Note: While authors are asked to place warnings on their stories for some moderated content, everyone has different thresholds, and it is your responsibility as a reader to avoid stories or stop reading if something bothers you. 

The Tower, and other pieces - 1. The Tower

A decision must be made.

The Tower

 

He looked out the window. It was his favorite place in the tower. He stared out on the countryside. He was interrupted by a thought. He glanced over to his small clock on the wall to make sure. As he walked across his bedroom, he couldn't remember the last time he didn't know by instinct when it was going to ring.

He mounted up the rounded stairs to the third floor. He stood there and pondered the massive works of the clock. 'Thirty seconds,' he thought. Slowly he rubbed his hands together, took hold of the rope, and pulled down. He watched the hands of another small wall clock, and 10 seconds later, let go. The bell rang out above his head loud and sharp. Every time he heard the bell he thought it sounded more beautiful than the last. He pulled and released the rope two more times, and said, "Three o'clock. Where did the afternoon go?"

He went downstairs and out to his walled garden where he gathered vegetables and withdrew a bucket of water from the well. He went inside and set his dinner on the table. He climbed the steps again and rang the half hour.

He boiled his vegetables above a fire fueled by twigs, weeds and peelings from his garden.

After dinner he went up and rang the 5 o'clock ring. Then he went to his bedroom and watched the sun go down. He thought that of all the things God had made, this was greatest, and applauded his work.

When he returned from the 5:30 chime, he sat on his bed and thought abut his father.
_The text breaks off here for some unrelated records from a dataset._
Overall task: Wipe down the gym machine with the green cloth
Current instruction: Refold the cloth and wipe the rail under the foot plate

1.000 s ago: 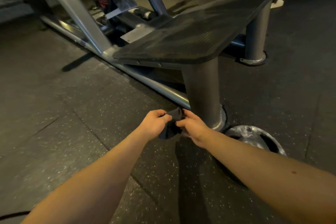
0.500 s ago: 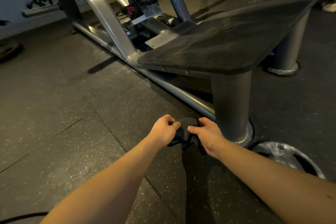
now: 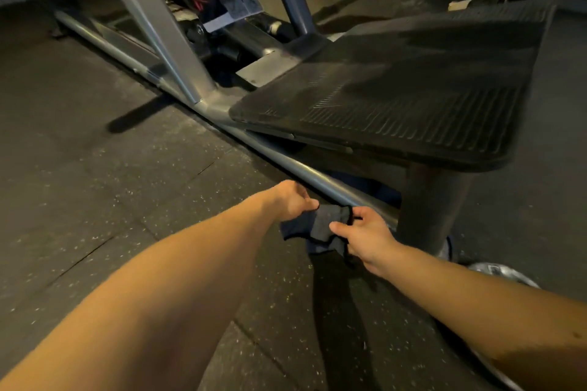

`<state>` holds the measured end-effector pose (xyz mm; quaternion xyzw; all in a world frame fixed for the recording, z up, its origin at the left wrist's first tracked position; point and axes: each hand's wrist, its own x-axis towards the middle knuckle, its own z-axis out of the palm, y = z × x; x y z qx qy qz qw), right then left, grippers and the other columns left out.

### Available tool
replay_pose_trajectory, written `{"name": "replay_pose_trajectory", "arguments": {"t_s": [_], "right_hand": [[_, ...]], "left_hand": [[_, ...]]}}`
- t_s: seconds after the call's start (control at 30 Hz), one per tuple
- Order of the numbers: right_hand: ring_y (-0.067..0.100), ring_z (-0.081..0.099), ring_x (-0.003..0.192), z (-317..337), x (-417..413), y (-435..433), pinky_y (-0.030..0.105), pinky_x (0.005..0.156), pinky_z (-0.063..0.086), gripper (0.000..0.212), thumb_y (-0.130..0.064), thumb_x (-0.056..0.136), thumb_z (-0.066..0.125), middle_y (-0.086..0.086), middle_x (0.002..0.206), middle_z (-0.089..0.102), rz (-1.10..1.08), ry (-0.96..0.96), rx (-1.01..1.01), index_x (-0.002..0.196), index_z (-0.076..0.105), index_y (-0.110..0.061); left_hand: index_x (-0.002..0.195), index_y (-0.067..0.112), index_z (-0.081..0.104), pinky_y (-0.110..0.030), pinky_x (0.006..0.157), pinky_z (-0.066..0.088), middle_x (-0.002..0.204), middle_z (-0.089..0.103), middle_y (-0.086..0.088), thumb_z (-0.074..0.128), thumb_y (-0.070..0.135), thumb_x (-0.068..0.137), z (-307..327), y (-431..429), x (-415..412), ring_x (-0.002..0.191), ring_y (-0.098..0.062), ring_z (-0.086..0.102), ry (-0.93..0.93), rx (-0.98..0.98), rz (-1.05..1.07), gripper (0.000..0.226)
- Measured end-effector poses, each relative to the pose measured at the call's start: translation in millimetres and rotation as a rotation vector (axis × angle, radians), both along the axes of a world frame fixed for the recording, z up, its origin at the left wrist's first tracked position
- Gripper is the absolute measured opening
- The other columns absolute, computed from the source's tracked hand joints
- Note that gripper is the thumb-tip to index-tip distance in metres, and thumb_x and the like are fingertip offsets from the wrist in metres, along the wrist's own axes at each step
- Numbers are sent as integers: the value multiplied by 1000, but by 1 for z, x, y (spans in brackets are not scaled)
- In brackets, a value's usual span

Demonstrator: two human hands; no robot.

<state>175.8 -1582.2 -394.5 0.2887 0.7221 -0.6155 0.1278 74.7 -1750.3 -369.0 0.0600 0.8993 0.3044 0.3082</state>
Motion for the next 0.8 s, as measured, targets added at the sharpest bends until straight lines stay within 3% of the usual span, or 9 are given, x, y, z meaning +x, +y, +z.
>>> {"name": "replay_pose_trajectory", "arguments": {"t_s": [0.07,0.13,0.23,0.33,0.43,0.5,0.63,0.73,0.8], "right_hand": [[22,66,98,11,-16,-21,41,86,58,41,-25,83,84,5,107,66,-73,-20,145,111,54,-24],[23,61,96,27,-30,-44,36,78,51,41,-26,83,84,4,105,60,-115,-40,241,108,51,-20],[22,57,91,48,-54,-76,33,75,46,29,-23,88,79,7,102,60,-80,-47,272,103,54,-17],[22,59,87,61,-78,-106,32,71,49,23,-28,94,71,9,105,67,14,-141,187,111,65,-14],[20,58,103,59,-92,-126,40,91,54,29,-27,95,68,2,116,65,135,-162,118,123,67,-19],[18,56,109,57,-102,-140,39,91,53,39,-26,95,70,0,127,63,221,-138,86,133,63,-24],[22,61,115,48,-121,-176,42,91,60,56,-17,91,75,1,137,58,336,-88,-11,142,53,-25],[27,62,118,41,-140,-204,48,93,59,57,-8,89,76,6,138,59,332,-64,-165,139,52,-23],[25,66,111,35,-151,-221,48,92,59,47,-9,87,79,6,130,63,335,-40,-191,126,57,-25]], "left_hand": [[120,18,67,-36,90,46,111,62,1,64,46,98,10,-14,-13,102,-18,58,-33,38,-2,36],[111,19,66,-38,91,50,110,64,0,70,47,93,17,-31,-21,101,-19,60,-98,103,33,33],[93,20,63,-34,73,50,93,62,0,76,26,88,27,-61,-33,86,-16,57,-153,159,62,15],[84,19,64,-38,82,53,91,65,-5,73,8,84,34,-89,-47,89,-23,60,-165,182,114,14],[79,17,61,-30,64,51,82,62,-7,68,-1,85,33,-108,-55,75,-22,58,-163,213,173,20],[79,17,59,-27,59,48,81,60,-7,66,0,86,32,-123,-58,72,-20,56,-127,223,201,21],[85,17,65,-31,71,50,85,64,-6,65,-1,85,27,-167,-59,80,-20,58,-139,268,308,17],[90,8,71,-20,62,49,82,65,-7,59,-9,85,29,-198,-64,73,-16,58,-143,330,431,21],[100,-1,75,-16,55,48,82,66,-8,56,-9,88,36,-212,-69,69,-14,58,-136,354,520,24]]}}
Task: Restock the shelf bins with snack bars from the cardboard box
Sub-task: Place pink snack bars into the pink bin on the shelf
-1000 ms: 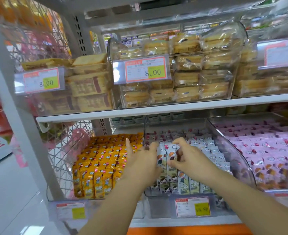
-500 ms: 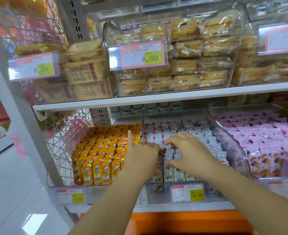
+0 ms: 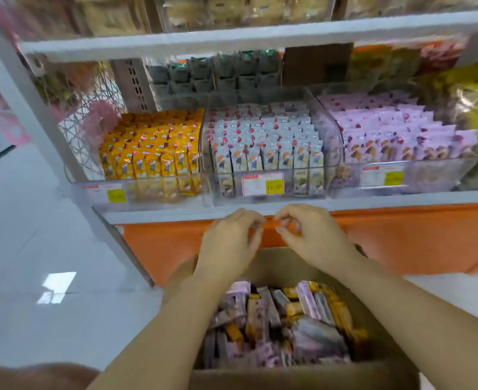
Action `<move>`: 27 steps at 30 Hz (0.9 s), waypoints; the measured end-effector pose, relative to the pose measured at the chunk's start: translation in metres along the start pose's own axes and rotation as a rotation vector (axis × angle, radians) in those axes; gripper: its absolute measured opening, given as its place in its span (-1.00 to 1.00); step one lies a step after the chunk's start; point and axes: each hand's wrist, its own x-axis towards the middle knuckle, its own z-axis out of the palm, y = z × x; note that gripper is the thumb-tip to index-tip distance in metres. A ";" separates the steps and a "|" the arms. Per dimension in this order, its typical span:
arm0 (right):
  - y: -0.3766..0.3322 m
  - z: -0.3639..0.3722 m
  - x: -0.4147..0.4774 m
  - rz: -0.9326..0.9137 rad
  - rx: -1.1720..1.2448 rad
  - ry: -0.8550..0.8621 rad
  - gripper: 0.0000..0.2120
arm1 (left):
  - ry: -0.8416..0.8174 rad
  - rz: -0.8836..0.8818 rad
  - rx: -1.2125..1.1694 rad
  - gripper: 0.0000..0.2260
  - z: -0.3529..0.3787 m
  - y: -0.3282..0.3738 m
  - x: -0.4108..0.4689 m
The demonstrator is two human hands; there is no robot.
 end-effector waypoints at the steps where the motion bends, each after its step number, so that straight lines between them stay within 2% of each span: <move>1: 0.008 0.005 -0.012 0.032 -0.022 -0.041 -0.86 | -0.059 -0.072 -0.016 -0.86 0.011 -0.001 -0.010; 4: 0.040 0.020 -0.041 0.188 -0.012 -0.166 -0.87 | -0.212 -0.257 -0.116 -0.85 0.048 -0.015 -0.035; 8: 0.091 0.039 -0.074 0.478 -0.013 -0.371 -0.76 | -0.417 -0.437 -0.157 -0.82 0.096 -0.043 -0.070; 13: 0.128 0.073 -0.106 0.687 0.030 -0.589 -0.70 | -0.521 -0.619 -0.158 -0.84 0.130 -0.080 -0.102; 17: 0.144 0.104 -0.124 0.710 0.052 -0.636 -0.64 | -0.584 -0.662 -0.083 -0.74 0.143 -0.097 -0.114; 19: 0.150 0.115 -0.127 0.742 0.063 -0.641 -0.63 | -0.607 -0.788 -0.078 -0.77 0.150 -0.105 -0.118; 21: 0.156 0.125 -0.127 0.772 0.060 -0.644 -0.59 | -0.627 -0.848 -0.068 -0.70 0.159 -0.114 -0.121; 25: 0.164 0.143 -0.122 0.808 0.071 -0.641 -0.47 | -0.728 -0.774 0.028 -0.62 0.172 -0.124 -0.122; 27: 0.164 0.150 -0.118 0.838 0.032 -0.589 -0.55 | -0.836 -0.726 0.141 -0.60 0.176 -0.128 -0.122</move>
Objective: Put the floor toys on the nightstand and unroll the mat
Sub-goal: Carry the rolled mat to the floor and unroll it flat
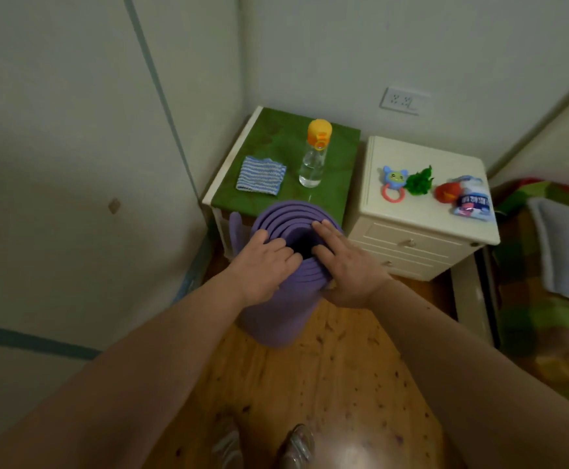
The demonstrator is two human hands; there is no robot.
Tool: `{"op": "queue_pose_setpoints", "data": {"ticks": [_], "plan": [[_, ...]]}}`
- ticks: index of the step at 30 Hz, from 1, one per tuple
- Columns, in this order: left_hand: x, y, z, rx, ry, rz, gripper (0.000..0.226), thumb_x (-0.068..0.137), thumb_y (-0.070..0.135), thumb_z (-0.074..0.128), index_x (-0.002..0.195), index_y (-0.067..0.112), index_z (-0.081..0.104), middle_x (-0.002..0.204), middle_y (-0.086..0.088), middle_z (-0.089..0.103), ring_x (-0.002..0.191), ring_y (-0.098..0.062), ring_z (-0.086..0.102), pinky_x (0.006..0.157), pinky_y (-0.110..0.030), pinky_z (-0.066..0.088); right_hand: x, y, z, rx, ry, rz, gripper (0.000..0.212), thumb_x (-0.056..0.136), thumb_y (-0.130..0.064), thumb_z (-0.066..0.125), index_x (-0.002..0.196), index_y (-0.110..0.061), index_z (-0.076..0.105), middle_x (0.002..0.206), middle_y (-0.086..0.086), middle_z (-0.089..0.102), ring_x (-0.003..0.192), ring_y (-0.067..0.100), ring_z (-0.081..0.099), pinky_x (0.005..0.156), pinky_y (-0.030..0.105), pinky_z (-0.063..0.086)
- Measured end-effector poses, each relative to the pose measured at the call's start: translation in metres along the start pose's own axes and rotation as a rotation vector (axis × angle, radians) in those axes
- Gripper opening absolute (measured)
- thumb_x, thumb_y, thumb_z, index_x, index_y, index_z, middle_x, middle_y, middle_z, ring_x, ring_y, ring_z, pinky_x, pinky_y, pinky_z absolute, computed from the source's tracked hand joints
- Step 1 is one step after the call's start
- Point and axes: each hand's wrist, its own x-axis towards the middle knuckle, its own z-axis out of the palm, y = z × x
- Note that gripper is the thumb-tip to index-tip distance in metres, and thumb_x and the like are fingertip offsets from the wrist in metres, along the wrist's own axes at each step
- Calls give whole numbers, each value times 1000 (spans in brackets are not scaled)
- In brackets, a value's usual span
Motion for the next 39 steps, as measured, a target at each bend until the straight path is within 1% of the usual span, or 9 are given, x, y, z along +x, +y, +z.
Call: {"op": "queue_pose_setpoints", "data": {"ticks": [2, 3, 5, 8, 16, 19, 29, 36, 39], "plan": [[-6, 18, -15, -2, 12, 12, 55, 82, 31, 59, 129, 12, 36, 121, -6, 54, 113, -27, 43, 91, -41, 27, -24, -9, -3, -14, 8, 71, 80, 71, -39, 70, 136, -7, 36, 158, 14, -1, 146, 26, -3, 118, 38, 16], [-10, 27, -21, -5, 20, 19, 55, 81, 32, 60, 128, 12, 37, 120, -6, 54, 113, -27, 44, 90, -41, 27, -36, -14, -4, -13, 17, 101, 81, 70, -39, 70, 136, -8, 36, 158, 15, -1, 146, 27, -4, 118, 38, 15], [-20, 45, -29, -10, 21, 35, 54, 81, 32, 60, 127, 12, 38, 119, -5, 55, 112, -27, 44, 90, -41, 28, -60, -25, -4, -5, 38, 146, 79, 72, -37, 70, 137, -10, 35, 158, 15, -1, 146, 27, -4, 116, 37, 14], [-43, 77, -38, -8, 22, 69, 51, 83, 28, 58, 126, 12, 38, 118, -6, 54, 111, -28, 44, 88, -41, 29, -103, -45, -1, -1, 47, 207, 76, 73, -38, 69, 135, -12, 35, 158, 13, -1, 146, 26, -4, 115, 36, 18], [-130, 148, -56, 20, 105, 165, 50, 81, 25, 59, 125, 14, 40, 115, -4, 55, 110, -27, 46, 86, -40, 30, -211, -130, 16, 11, 147, 338, 68, 72, -31, 73, 129, -11, 42, 157, 14, 7, 146, 28, 0, 116, 39, 16], [-150, 165, -65, 24, 137, 206, 48, 80, 22, 58, 124, 15, 41, 114, -4, 56, 108, -27, 46, 85, -40, 30, -239, -152, 15, 34, 172, 386, 65, 73, -32, 71, 128, -13, 42, 158, 13, 8, 146, 27, 2, 116, 38, 19], [-249, 251, -71, 28, 156, 186, 45, 78, 23, 61, 120, 17, 44, 113, -4, 58, 105, -26, 49, 91, -42, 32, -341, -228, 32, -20, 142, 379, 65, 74, -38, 70, 129, -19, 39, 158, 10, 8, 146, 26, 4, 110, 38, 31], [-358, 348, -82, 62, 164, 154, 46, 79, 14, 59, 122, 15, 42, 113, -5, 55, 105, -27, 47, 90, -41, 33, -452, -311, 66, -27, 193, 375, 63, 78, -34, 68, 131, -16, 40, 157, 12, 12, 146, 27, 6, 113, 40, 25], [-397, 381, -88, 55, 161, 160, 45, 80, 13, 58, 122, 14, 41, 111, -6, 54, 103, -27, 47, 88, -41, 33, -491, -342, 74, -15, 167, 387, 65, 79, -32, 67, 135, -15, 37, 158, 11, 11, 146, 26, 4, 114, 40, 23]]}}
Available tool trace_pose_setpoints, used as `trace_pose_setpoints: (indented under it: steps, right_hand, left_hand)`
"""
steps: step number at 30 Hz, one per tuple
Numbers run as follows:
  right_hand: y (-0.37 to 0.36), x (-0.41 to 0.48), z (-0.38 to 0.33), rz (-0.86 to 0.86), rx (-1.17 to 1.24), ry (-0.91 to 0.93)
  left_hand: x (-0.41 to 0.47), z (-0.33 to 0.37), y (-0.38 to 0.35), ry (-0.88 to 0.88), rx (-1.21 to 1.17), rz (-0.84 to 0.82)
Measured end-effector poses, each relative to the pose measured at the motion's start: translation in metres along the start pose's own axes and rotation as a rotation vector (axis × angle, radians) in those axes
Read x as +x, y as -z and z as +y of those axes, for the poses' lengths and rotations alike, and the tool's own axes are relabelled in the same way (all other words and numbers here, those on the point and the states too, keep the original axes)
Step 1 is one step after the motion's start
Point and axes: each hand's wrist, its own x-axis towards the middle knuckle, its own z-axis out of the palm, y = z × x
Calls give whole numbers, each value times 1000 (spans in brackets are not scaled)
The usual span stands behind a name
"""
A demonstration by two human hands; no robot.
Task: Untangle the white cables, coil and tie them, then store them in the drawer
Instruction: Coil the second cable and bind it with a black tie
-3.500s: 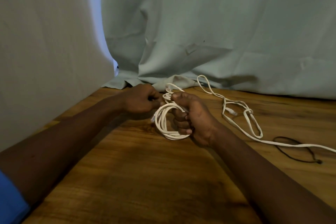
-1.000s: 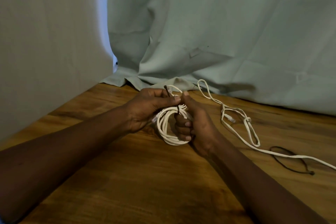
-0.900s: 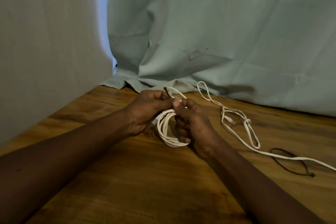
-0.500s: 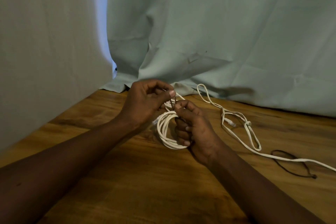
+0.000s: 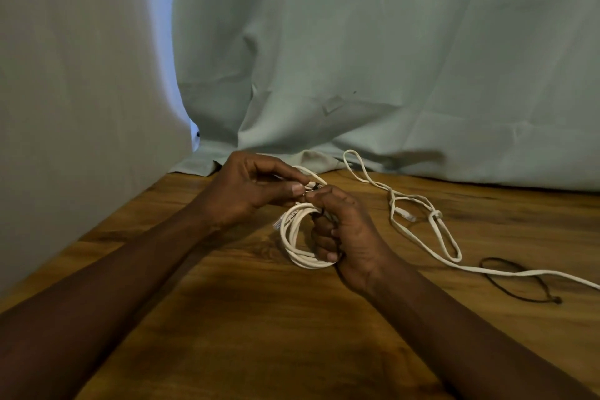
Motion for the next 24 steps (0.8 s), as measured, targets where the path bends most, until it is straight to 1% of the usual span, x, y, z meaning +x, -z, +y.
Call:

It was 20 years since his father died, thirty-three since his mother died. The last time he left the tower was when he was fifteen. There used to be a village in front of the tower, but they all eventually left. His father used to tell him about the tower, and about the responsibilities he would one day have. He would tell his son that: "The tower's foundations touch the very roof of Hell, and support the Gates of Heaven itself."

 

˚˚˚˚˚

 

His night was sleepless, filled with thoughts and memories. After he rang the 10 o'clock ring, he remembered his father said that if he forgot to wind the clock, or chime the hour or half, or just let it stop – the world would end at the hands of the beasts from Hell. All his life he had been brought up with only one thing to accomplish, one thing to do. To be the keeper of the tower, and now for the first time in his life, he was wondering what he was doing there.

 

˚˚˚˚˚

 

He watched the morning sun being born. Then he rang the 5 o'clock bell, and went down to the first floor.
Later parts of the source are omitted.